Let's setup a login/password section on your website.
Run this:
% htpasswd -c .htpasswd_test_basic testrealm testuser
Enter a password like 'testpass'.
The htpasswd utility will create a file like:
testuser:$apr1$.5ud0fec$13M3RblAqJpxQH2P7WjTH.
Create .htaccess:
AuthUserFile /home/i/web/.htpasswd_test_basic AuthName "Private Area" AuthType Basic <Limit GET POST> require valid-user </Limit>
Now try to access that page, and the web server will respond with:
HTTP/1.1 401 Unauthorized Date: Fri, 13 Jun 2025 09:07:54 GMT Server: Apache/2.4.52 (Ubuntu) WWW-Authenticate: Basic realm="Private Area" Content-Length: 457 Keep-Alive: timeout=5, max=100 Connection: Keep-Alive Content-Type: text/html; charset=iso-8859-1
A web browser, after entering (correct) testuser/testpass, would send to server:
GET /test2 HTTP/1.1 Host: conus.info User-Agent: Links (2.29; Linux 6.11.0-26-generic x86_64; GNU C 13.2; text) Accept: */* ... Connection: keep-alive Authorization: Basic dGVzdHVzZXI6dGVzdHBhc3M=
This is a very weak protection (if TLS is not used).

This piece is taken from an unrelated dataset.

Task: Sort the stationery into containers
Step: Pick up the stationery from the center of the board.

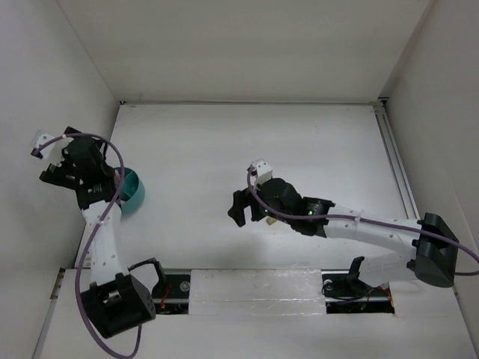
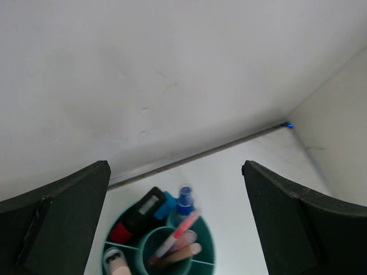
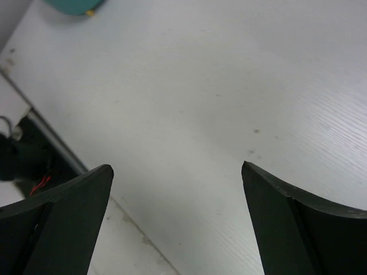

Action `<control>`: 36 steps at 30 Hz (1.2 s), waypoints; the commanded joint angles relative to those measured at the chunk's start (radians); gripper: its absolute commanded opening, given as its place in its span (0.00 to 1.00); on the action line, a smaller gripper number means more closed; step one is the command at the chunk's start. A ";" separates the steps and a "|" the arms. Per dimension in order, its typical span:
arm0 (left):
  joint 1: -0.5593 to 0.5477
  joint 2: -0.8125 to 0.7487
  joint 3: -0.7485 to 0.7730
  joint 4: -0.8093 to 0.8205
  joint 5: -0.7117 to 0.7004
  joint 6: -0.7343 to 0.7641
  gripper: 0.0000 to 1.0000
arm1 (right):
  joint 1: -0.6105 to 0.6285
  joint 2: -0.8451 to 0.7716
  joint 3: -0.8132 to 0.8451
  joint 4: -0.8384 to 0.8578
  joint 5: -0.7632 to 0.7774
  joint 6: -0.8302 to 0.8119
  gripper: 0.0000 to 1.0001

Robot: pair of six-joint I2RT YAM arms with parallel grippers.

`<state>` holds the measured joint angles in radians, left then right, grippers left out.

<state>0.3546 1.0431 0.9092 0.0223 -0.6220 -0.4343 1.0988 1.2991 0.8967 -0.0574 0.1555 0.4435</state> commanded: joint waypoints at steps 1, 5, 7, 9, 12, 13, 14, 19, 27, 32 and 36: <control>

That base64 obfuscation would stop only small kids. Because it's no better then passing password in plain text:
% echo dGVzdHVzZXI6dGVzdHBhc3M= | base64 -d | xxd -g1 00000000: 74 65 73 74 75 73 65 72 3a 74 65 73 74 70 61 73 testuser:testpas 00000010: 73 s
As of that string from htpasswd, it protected better. https://httpd.apache.org/docs/2.4/misc/password_encryptions.html Contains salt. But can be cracked with hashcat, if a password is small/simple enough:
% hashcat -m 1600 for-hashcat
(Tune it with -a option...)
Where the for-hashcat file is:
$apr1$.5ud0fec$13M3RblAqJpxQH2P7WjTH.
Also, openssl supports this encryption method:
% openssl passwd -apr1 -salt .5ud0fec testpass $apr1$.5ud0fec$13M3RblAqJpxQH2P7WjTH.